# Exercise
Filter the material, keeping only lines with the word "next".

# Data records

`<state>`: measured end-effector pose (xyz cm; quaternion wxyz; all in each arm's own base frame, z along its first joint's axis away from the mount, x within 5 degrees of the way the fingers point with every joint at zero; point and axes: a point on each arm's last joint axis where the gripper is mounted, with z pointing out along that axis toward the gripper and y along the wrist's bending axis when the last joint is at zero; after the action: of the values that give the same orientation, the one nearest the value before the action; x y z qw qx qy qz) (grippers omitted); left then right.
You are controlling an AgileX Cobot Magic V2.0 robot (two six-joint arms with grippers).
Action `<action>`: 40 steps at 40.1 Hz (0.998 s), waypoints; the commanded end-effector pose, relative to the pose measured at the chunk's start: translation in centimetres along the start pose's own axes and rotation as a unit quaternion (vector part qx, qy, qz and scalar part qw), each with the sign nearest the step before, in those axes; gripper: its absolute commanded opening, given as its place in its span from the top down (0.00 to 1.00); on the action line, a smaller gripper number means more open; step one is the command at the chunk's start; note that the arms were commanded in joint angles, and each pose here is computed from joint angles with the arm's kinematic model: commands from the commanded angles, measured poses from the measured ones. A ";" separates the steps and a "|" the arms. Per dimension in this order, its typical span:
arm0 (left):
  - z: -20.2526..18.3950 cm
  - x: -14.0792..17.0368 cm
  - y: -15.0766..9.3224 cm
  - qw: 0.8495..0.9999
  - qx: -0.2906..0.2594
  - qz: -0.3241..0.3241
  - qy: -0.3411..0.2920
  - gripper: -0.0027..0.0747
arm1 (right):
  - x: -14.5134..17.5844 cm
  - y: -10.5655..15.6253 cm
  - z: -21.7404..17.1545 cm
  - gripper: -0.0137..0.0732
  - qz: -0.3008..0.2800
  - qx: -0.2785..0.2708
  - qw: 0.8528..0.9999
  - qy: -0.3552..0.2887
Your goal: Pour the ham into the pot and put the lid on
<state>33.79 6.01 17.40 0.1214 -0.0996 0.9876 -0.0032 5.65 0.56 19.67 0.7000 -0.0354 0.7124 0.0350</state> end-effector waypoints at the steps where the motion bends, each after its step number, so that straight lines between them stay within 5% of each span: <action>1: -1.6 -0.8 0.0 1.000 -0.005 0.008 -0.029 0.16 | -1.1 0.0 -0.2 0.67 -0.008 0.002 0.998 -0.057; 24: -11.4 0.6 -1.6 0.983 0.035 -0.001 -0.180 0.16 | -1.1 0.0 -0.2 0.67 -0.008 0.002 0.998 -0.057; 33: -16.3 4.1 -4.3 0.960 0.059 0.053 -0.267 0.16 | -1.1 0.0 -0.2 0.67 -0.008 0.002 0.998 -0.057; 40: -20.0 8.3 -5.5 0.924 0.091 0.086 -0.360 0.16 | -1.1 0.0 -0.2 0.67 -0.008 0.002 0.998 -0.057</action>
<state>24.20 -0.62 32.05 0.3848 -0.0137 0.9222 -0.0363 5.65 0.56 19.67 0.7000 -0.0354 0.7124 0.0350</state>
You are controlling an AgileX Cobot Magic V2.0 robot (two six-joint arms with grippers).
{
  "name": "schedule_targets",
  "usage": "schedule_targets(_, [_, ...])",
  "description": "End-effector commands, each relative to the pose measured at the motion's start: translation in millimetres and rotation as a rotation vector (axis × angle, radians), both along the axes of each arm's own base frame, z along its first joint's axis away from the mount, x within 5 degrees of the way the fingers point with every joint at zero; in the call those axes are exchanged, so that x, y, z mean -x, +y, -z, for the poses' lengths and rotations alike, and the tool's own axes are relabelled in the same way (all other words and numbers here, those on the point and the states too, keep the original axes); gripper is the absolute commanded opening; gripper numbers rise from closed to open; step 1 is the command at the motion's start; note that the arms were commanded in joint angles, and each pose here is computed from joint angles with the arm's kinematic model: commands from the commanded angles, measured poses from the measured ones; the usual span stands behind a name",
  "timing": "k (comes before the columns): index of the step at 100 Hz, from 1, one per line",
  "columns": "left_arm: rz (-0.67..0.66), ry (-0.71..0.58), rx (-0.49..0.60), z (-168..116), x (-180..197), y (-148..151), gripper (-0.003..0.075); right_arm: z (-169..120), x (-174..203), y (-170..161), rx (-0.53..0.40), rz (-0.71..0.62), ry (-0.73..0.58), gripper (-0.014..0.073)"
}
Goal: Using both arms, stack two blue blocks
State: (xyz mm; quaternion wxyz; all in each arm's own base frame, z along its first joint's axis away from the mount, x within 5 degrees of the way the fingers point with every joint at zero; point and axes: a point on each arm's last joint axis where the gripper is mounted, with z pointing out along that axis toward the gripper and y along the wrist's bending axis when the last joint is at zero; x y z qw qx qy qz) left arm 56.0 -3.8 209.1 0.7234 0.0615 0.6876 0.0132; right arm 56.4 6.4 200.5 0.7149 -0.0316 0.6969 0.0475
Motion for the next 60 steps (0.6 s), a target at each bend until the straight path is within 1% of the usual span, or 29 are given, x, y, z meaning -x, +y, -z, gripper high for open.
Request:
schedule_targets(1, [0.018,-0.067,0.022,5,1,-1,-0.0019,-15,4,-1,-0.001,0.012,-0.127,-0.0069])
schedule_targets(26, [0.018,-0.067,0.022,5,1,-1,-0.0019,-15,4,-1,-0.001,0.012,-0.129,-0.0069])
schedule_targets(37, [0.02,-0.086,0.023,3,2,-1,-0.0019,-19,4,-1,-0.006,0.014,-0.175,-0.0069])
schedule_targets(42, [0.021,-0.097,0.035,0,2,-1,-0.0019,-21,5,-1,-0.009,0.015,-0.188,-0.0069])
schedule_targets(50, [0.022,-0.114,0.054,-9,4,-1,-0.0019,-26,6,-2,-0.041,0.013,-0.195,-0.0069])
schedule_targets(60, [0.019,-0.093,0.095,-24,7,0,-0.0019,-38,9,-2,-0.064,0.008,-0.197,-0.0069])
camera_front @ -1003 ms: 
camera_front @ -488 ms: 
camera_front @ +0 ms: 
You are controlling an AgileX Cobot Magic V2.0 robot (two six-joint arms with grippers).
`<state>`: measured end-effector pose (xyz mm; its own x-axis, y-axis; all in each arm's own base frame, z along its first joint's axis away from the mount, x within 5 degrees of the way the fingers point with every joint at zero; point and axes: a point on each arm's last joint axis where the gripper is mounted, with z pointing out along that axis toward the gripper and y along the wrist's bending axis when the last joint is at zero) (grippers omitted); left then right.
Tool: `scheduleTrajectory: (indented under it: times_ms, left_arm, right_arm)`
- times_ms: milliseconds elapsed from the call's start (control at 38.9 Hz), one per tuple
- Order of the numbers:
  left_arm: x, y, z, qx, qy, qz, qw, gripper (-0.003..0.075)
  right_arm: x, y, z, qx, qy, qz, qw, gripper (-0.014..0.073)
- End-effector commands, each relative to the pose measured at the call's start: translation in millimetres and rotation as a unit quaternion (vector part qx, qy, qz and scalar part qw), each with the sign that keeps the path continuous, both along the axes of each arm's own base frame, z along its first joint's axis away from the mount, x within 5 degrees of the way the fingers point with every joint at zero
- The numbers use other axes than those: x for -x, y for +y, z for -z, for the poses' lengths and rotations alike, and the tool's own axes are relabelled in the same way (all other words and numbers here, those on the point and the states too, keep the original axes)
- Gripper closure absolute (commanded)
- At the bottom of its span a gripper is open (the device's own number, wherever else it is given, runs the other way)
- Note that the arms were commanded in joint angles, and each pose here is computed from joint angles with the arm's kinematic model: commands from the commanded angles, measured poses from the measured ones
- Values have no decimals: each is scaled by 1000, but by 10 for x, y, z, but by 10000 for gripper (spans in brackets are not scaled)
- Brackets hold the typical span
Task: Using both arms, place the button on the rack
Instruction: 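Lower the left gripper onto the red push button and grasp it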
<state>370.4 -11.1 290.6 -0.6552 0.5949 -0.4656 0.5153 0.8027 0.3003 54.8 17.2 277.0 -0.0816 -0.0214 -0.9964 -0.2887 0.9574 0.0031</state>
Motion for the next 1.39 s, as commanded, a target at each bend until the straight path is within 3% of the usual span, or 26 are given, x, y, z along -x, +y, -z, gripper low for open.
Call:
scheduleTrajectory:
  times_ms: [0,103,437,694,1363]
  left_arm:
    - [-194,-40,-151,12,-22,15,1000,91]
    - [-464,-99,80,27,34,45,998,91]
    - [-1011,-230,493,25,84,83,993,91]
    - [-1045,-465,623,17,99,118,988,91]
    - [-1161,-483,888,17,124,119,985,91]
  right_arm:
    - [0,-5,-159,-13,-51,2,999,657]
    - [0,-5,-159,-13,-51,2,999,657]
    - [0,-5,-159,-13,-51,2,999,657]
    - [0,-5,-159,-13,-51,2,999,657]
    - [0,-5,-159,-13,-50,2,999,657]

# Solution
Motion for the next 60 steps (0.6 s), a target at each bend until the straight path is within 1% of the usual span, or 29 are given, x, y, z meaning -x, +y, -z, gripper high for open.
Motion for the next 1.39 s, as commanded, a target at each bend until the straight path is within 3% of the usual span, or 26 are given, x, y, z along -x, +y, -z, gripper low for open.

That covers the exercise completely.